Repoussant avec une sorte de fureur les dépêches qu’il avait lues, le duc retourna enfin la tête et vit le jeune étranger. Leurs regards se rencontrèrent : ceux de l’Espagnol étaient durs et impérieux ; ceux du Flamand tranquilles mais assurés. Il se tenait debout, la tête haute, la contenance fière et les bras croisés sur la poitrine.

Rarement, dans le cours d’une vie longue et orageuse, Ferdinand de Tolède avait rencontré, même parmi ses égaux, des hommes que n’intimidât point son aspect sinistre.

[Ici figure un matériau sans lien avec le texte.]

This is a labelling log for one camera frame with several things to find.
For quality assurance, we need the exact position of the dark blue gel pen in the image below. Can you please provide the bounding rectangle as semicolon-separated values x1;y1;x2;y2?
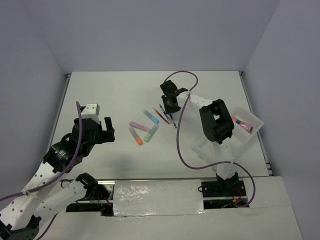
159;104;170;122

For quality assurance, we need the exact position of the light blue gel pen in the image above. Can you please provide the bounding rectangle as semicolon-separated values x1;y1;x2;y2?
169;113;178;129

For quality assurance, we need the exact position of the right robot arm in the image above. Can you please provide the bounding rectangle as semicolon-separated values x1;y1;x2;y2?
160;79;239;196

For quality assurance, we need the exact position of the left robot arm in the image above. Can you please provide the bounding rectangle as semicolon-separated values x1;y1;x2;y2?
0;117;115;240

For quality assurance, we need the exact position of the red gel pen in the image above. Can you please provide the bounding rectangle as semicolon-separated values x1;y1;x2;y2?
152;107;170;125

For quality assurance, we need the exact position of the purple highlighter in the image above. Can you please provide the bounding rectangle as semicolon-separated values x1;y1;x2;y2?
129;121;150;133

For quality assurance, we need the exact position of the blue highlighter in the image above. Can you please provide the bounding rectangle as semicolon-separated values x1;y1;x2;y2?
142;109;159;124

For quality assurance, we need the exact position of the orange highlighter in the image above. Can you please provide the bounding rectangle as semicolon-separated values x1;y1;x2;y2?
128;126;143;146

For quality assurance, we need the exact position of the green highlighter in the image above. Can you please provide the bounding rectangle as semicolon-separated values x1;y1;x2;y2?
144;124;159;143

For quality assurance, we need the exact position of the clear plastic organizer tray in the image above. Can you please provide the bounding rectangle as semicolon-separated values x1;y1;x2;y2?
191;107;264;164

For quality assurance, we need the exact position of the silver foil tape sheet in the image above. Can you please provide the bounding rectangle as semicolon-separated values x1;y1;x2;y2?
113;179;206;217

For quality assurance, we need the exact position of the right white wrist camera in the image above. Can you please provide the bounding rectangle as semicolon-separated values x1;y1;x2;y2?
174;87;189;96

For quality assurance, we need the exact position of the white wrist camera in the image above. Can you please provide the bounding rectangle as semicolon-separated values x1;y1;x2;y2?
174;87;189;96
80;103;100;124

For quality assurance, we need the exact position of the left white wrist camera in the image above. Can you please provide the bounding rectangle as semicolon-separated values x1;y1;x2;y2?
80;103;100;124

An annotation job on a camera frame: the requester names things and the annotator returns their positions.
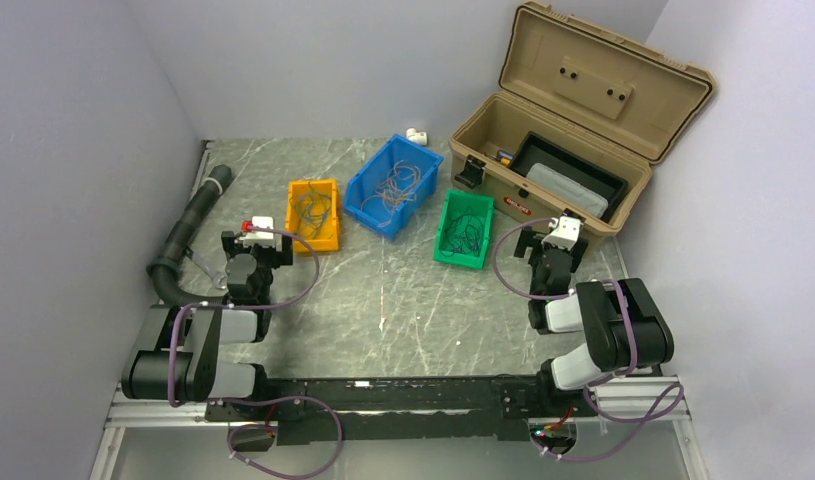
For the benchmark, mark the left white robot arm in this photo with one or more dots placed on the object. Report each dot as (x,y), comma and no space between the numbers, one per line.
(180,361)

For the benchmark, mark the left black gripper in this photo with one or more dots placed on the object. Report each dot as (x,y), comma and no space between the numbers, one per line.
(278,258)

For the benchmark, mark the orange plastic bin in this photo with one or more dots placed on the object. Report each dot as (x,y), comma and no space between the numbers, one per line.
(313,213)

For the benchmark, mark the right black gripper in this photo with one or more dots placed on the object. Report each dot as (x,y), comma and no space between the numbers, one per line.
(527,239)

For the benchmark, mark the silver wrench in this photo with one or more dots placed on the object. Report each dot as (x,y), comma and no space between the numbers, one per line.
(218,277)

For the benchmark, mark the yellow blue battery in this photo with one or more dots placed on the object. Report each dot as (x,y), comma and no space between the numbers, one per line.
(504,157)

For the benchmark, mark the grey plastic case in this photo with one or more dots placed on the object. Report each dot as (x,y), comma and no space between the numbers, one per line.
(568,190)

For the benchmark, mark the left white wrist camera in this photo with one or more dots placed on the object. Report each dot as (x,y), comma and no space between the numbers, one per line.
(258,232)

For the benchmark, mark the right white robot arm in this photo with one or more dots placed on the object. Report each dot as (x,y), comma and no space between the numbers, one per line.
(623,328)

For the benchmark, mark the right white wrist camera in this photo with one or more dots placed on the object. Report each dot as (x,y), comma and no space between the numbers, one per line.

Il frémit d’indignation en remarquant le calme et l’indifférence avec lesquels le jeune Belge soutenait son regard. L’orgueil blessé gonfla ses narines et fit étinceler ses yeux ; mais la réflexion l’adoucit, et, sentant combien lui serait précieux un homme d’un caractère si ferme, il résolut de tout mettre en usage pour se l’attacher.

Prenant donc un air affable et faisant un geste amical : Jeune homme, dit-il, vous connaissez maintenant celui auquel vous avez rendu service ; refuserez-vous de m’apprendre votre nom ?

— Seigneur, répondit Louis de Winchestre, je n’aspire à aucune récompense : permettez-moi donc de vous rester inconnu.